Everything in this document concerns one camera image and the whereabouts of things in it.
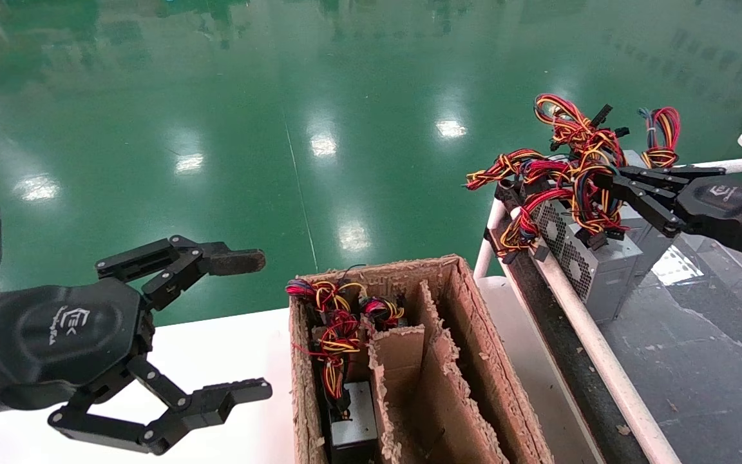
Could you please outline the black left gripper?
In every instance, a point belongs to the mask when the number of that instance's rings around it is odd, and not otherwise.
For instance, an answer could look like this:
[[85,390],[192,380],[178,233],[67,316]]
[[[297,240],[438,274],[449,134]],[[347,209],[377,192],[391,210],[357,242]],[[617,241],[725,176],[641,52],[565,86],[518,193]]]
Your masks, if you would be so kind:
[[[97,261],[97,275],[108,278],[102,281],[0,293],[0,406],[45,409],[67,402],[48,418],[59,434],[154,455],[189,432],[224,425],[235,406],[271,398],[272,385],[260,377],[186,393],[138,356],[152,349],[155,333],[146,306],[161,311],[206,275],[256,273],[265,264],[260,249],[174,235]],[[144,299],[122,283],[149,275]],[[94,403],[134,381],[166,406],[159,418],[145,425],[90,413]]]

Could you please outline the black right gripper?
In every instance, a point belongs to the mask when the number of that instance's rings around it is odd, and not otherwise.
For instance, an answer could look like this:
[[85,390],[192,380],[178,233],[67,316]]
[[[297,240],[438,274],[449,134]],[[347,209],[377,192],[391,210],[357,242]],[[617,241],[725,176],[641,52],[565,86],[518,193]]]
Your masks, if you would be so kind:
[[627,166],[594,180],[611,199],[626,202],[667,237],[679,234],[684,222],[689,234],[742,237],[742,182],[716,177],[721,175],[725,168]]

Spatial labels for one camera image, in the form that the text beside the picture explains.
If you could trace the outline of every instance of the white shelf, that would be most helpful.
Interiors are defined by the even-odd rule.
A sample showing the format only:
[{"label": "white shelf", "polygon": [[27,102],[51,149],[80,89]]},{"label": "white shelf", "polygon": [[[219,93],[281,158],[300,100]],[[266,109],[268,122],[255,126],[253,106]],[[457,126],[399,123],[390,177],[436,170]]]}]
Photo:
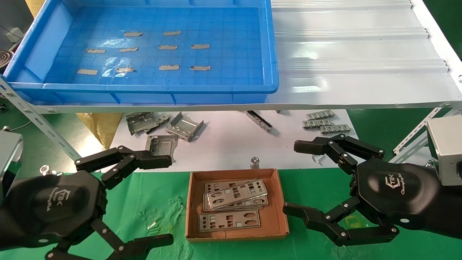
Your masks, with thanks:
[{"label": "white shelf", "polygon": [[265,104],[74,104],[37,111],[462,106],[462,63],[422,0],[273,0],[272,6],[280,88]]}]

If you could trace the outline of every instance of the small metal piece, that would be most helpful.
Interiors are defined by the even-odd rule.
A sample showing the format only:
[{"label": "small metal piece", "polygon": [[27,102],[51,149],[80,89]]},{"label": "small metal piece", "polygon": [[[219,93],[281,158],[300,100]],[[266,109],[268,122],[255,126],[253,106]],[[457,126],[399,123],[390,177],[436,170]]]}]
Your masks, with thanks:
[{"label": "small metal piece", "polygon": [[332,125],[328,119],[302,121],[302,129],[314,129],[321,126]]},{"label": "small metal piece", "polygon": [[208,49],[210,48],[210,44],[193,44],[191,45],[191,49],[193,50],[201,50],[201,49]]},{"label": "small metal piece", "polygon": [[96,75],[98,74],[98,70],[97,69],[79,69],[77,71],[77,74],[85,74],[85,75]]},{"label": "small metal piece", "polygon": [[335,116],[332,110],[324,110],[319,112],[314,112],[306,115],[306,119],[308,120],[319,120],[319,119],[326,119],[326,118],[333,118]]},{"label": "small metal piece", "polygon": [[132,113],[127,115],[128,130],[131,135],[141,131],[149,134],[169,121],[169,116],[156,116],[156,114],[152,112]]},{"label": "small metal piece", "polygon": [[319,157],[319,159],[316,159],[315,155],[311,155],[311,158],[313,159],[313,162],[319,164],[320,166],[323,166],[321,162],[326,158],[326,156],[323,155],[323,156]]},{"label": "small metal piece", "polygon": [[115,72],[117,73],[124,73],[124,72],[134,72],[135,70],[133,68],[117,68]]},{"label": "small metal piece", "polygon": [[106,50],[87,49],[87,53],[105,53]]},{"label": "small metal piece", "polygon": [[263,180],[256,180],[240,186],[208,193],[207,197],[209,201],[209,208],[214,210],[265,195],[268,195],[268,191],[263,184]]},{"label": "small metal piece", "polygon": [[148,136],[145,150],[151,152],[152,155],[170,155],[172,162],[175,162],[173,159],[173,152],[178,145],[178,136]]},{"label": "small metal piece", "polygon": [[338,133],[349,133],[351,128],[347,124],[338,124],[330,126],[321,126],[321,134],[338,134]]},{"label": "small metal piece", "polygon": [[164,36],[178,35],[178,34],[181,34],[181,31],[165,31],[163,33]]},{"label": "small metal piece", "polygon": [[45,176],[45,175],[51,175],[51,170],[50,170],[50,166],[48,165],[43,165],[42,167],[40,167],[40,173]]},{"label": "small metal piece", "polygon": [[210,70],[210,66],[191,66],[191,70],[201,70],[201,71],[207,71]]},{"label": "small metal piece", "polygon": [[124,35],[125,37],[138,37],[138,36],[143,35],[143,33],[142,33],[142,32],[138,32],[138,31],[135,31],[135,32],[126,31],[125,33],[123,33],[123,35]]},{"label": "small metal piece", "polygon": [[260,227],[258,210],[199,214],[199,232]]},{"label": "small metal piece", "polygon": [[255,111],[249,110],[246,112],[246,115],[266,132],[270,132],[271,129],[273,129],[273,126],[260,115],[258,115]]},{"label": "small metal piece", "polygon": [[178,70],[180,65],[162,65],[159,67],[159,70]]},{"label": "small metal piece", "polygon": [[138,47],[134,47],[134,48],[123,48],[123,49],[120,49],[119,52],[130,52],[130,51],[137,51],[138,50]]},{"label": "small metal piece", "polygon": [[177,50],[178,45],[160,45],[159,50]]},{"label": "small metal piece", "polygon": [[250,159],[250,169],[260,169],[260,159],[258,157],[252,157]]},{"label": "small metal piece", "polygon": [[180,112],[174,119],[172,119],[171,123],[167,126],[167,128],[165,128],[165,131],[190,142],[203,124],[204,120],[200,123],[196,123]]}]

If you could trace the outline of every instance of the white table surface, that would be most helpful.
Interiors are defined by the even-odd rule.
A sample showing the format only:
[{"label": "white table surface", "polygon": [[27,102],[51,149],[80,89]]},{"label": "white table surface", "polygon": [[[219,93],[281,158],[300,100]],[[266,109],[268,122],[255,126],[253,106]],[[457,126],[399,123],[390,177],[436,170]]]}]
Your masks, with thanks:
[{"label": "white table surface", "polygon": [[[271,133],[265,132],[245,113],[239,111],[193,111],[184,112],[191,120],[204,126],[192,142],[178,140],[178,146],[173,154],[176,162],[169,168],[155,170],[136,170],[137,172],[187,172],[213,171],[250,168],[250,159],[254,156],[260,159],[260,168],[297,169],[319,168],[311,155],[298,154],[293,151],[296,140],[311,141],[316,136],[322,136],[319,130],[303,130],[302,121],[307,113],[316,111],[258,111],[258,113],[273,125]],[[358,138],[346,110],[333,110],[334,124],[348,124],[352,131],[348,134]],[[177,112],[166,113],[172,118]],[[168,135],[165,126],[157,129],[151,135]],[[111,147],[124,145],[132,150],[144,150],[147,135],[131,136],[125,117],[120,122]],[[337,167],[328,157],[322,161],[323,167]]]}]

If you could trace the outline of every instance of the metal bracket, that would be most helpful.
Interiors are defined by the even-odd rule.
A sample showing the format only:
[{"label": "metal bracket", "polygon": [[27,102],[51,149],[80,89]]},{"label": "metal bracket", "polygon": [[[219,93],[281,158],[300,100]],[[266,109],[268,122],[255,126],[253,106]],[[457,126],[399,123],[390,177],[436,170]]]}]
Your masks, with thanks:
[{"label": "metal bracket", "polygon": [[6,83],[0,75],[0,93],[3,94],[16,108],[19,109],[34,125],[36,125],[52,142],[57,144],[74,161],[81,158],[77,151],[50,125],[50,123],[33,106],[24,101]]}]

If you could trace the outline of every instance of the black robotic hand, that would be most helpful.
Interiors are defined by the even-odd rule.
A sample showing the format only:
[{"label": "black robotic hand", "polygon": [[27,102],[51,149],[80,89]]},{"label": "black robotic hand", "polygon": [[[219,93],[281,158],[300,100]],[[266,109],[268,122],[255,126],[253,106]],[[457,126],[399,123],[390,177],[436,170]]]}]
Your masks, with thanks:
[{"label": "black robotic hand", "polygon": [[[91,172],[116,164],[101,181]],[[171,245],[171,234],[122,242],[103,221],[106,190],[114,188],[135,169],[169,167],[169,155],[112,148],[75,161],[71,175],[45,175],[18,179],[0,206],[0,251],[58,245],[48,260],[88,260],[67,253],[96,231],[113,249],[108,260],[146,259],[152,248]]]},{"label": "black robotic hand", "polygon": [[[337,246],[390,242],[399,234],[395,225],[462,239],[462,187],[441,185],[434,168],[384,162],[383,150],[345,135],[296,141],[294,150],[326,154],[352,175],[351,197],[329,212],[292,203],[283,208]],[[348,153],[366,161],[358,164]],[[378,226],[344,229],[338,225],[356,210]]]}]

§ WHAT YOU ARE ASKED TO DO: Copy every line above in which the string "instance" shows up.

§ SOLUTION FOR THIS EXERCISE:
In every instance, a point belongs to the mask when the number of that instance's rings around it is odd, and not otherwise.
For instance, an answer could look like this:
In every instance, a point belongs to the mask when the number of that instance's rings around it is odd, and not otherwise.
For instance, an answer could look like this:
If you could trace the outline of every instance of the white shelf, that would be most helpful.
If you could trace the outline of every instance of the small metal piece, that would be most helpful.
If you could trace the outline of every instance of the white table surface, that would be most helpful.
If you could trace the outline of every instance of the metal bracket, that would be most helpful.
If you could trace the outline of every instance of the black robotic hand, that would be most helpful.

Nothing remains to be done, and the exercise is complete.